Output the data once more, exactly as given.
------------
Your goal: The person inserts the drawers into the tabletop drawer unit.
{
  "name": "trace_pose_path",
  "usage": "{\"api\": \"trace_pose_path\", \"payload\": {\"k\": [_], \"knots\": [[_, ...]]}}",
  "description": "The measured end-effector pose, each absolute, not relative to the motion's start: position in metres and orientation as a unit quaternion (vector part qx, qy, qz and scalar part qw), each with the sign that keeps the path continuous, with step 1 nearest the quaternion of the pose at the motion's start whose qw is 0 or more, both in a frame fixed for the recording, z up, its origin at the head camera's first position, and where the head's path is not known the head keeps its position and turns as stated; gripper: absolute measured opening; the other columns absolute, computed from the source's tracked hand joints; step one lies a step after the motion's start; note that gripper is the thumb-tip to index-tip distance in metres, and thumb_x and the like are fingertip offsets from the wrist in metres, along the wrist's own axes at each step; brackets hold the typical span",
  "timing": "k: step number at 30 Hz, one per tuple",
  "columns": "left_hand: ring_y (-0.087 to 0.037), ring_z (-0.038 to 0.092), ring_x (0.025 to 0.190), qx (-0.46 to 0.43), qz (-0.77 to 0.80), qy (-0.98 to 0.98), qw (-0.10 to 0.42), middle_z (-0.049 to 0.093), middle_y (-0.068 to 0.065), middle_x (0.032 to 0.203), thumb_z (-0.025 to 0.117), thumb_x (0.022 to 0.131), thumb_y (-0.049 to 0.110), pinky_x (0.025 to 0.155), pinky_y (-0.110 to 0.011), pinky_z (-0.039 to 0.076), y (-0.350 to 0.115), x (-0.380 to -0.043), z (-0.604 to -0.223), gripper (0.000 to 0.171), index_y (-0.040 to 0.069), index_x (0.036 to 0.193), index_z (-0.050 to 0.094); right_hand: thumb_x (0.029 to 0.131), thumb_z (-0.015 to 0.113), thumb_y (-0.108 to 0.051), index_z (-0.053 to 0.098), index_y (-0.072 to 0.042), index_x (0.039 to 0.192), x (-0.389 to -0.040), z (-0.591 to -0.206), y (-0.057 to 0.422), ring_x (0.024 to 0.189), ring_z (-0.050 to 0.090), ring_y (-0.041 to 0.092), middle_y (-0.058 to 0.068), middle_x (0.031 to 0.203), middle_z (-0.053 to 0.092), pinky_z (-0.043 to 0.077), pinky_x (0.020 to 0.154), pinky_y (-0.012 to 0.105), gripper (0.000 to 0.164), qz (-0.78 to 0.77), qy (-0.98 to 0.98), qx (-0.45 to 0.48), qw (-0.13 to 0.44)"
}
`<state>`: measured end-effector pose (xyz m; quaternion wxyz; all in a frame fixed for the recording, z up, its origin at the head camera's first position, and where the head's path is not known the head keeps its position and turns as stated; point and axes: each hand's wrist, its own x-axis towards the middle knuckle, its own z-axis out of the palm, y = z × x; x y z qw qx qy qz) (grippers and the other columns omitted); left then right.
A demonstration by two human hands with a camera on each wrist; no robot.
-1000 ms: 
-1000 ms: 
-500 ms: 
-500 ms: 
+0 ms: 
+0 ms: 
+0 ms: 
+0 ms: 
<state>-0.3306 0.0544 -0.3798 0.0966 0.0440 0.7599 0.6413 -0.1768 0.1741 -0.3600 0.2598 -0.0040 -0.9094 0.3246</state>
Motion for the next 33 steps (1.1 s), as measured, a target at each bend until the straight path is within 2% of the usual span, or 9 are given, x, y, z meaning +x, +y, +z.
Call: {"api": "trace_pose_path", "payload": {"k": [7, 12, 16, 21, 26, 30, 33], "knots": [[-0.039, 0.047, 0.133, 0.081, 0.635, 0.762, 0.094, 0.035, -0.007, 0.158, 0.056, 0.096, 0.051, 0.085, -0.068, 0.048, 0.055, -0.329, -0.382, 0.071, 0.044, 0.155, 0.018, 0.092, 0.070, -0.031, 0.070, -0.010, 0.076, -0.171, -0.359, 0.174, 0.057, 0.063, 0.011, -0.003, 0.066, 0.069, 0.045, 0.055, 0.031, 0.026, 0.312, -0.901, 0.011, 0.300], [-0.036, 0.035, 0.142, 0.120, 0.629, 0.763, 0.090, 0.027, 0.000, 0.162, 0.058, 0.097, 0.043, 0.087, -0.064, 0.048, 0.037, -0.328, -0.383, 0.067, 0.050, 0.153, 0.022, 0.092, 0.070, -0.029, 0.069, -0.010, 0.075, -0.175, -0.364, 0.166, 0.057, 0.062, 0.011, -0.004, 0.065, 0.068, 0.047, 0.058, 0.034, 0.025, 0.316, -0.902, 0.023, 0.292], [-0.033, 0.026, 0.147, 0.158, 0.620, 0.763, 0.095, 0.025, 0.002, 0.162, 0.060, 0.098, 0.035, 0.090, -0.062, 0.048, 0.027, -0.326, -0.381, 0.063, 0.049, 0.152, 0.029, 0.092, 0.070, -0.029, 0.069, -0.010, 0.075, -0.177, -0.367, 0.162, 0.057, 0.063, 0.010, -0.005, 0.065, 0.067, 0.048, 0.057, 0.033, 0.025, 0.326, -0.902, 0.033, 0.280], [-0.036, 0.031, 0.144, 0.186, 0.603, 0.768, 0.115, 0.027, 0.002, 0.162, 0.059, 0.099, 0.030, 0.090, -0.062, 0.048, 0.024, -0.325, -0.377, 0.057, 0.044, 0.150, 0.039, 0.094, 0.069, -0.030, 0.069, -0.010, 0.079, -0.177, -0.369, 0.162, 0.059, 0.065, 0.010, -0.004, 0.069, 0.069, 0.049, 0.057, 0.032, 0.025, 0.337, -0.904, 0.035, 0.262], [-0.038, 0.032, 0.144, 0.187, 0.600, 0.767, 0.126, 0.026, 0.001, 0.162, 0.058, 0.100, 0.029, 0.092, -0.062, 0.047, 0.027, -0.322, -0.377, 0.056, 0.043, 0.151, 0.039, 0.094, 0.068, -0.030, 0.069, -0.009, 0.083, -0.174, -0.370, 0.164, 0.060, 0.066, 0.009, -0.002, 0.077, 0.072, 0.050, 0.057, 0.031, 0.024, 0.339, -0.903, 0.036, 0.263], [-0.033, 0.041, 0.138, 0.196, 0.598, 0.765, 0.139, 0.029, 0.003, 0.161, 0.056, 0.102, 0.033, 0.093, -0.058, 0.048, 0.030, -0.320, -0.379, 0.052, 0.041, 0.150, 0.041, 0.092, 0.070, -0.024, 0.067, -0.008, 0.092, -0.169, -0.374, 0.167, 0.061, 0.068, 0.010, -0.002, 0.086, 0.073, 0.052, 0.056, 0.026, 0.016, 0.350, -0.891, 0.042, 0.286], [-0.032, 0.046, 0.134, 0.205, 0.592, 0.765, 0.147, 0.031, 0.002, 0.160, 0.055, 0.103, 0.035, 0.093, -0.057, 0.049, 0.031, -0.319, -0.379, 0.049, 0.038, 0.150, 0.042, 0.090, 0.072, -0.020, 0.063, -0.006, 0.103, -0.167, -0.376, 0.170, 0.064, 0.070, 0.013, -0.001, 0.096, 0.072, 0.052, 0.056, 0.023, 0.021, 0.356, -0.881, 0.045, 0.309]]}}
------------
Expected output:
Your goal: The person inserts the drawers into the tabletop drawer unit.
{
  "name": "trace_pose_path",
  "usage": "{\"api\": \"trace_pose_path\", \"payload\": {\"k\": [_], \"knots\": [[_, ...]]}}",
  "description": "The measured end-effector pose, each absolute, not relative to the motion's start: position in metres and orientation as a unit quaternion (vector part qx, qy, qz and scalar part qw), each with the sign that keeps the path continuous, with step 1 nearest the quaternion of the pose at the motion's start whose qw is 0 or more, both in a frame fixed for the recording, z up, its origin at the head camera's first position, and where the head's path is not known the head keeps its position and turns as stated; gripper: absolute measured opening; the other columns absolute, computed from the source's tracked hand joints; step one lies a step after the motion's start; note that gripper is the thumb-tip to index-tip distance in metres, and thumb_x and the like are fingertip offsets from the wrist in metres, along the wrist's own axes at each step; brackets hold the typical span",
  "timing": "k: step number at 30 Hz, one per tuple",
  "columns": "left_hand: ring_y (-0.087 to 0.037), ring_z (-0.038 to 0.092), ring_x (0.025 to 0.190), qx (-0.46 to 0.43), qz (-0.77 to 0.80), qy (-0.98 to 0.98), qw (-0.10 to 0.42), middle_z (-0.049 to 0.093), middle_y (-0.068 to 0.065), middle_x (0.032 to 0.203), thumb_z (-0.025 to 0.117), thumb_x (0.022 to 0.131), thumb_y (-0.049 to 0.110), pinky_x (0.025 to 0.155), pinky_y (-0.110 to 0.011), pinky_z (-0.039 to 0.076), y (-0.350 to 0.115), x (-0.380 to -0.043), z (-0.604 to -0.223), gripper (0.000 to 0.171), index_y (-0.040 to 0.069), index_x (0.036 to 0.193), index_z (-0.050 to 0.094); right_hand: thumb_x (0.029 to 0.131), thumb_z (-0.015 to 0.113), thumb_y (-0.108 to 0.051), index_z (-0.053 to 0.098), index_y (-0.072 to 0.042), index_x (0.039 to 0.192), x (-0.389 to -0.040), z (-0.591 to -0.206), y (-0.057 to 0.422), ring_x (0.024 to 0.189), ring_z (-0.050 to 0.090), ring_y (-0.041 to 0.092), middle_y (-0.058 to 0.068), middle_x (0.031 to 0.203), middle_z (-0.053 to 0.092), pinky_z (-0.043 to 0.077), pinky_x (0.020 to 0.154), pinky_y (-0.012 to 0.105), gripper (0.000 to 0.164), qz (-0.78 to 0.77), qy (-0.98 to 0.98), qx (-0.45 to 0.48), qw (-0.13 to 0.44)"
}
`<state>`: measured end-effector pose (xyz m; quaternion wxyz; all in a frame fixed for the recording, z up, its origin at the head camera's first position, and where the head's path is not known the head keeps its position and turns as stated; point and axes: each hand's wrist, its own x-axis towards the middle knuckle, its own z-axis out of the palm, y = z × x; x y z qw qx qy qz) (grippers and the other columns omitted); left then right.
A demonstration by two human hands with a camera on each wrist; no robot.
-1000 ms: 
-1000 ms: 
-500 ms: 
-500 ms: 
+0 ms: 
+0 ms: 
+0 ms: 
+0 ms: 
<state>-0.3306 0.0544 -0.3798 0.0966 0.0440 0.7599 0.6413 -0.1768 0.1741 -0.3600 0.2598 -0.0040 -0.9094 0.3246</state>
Motion for the next 33 steps (1.1 s), as measured, a target at each bend until the straight path is within 2% of the usual span, or 9 are given, x, y, z meaning +x, +y, +z.
Call: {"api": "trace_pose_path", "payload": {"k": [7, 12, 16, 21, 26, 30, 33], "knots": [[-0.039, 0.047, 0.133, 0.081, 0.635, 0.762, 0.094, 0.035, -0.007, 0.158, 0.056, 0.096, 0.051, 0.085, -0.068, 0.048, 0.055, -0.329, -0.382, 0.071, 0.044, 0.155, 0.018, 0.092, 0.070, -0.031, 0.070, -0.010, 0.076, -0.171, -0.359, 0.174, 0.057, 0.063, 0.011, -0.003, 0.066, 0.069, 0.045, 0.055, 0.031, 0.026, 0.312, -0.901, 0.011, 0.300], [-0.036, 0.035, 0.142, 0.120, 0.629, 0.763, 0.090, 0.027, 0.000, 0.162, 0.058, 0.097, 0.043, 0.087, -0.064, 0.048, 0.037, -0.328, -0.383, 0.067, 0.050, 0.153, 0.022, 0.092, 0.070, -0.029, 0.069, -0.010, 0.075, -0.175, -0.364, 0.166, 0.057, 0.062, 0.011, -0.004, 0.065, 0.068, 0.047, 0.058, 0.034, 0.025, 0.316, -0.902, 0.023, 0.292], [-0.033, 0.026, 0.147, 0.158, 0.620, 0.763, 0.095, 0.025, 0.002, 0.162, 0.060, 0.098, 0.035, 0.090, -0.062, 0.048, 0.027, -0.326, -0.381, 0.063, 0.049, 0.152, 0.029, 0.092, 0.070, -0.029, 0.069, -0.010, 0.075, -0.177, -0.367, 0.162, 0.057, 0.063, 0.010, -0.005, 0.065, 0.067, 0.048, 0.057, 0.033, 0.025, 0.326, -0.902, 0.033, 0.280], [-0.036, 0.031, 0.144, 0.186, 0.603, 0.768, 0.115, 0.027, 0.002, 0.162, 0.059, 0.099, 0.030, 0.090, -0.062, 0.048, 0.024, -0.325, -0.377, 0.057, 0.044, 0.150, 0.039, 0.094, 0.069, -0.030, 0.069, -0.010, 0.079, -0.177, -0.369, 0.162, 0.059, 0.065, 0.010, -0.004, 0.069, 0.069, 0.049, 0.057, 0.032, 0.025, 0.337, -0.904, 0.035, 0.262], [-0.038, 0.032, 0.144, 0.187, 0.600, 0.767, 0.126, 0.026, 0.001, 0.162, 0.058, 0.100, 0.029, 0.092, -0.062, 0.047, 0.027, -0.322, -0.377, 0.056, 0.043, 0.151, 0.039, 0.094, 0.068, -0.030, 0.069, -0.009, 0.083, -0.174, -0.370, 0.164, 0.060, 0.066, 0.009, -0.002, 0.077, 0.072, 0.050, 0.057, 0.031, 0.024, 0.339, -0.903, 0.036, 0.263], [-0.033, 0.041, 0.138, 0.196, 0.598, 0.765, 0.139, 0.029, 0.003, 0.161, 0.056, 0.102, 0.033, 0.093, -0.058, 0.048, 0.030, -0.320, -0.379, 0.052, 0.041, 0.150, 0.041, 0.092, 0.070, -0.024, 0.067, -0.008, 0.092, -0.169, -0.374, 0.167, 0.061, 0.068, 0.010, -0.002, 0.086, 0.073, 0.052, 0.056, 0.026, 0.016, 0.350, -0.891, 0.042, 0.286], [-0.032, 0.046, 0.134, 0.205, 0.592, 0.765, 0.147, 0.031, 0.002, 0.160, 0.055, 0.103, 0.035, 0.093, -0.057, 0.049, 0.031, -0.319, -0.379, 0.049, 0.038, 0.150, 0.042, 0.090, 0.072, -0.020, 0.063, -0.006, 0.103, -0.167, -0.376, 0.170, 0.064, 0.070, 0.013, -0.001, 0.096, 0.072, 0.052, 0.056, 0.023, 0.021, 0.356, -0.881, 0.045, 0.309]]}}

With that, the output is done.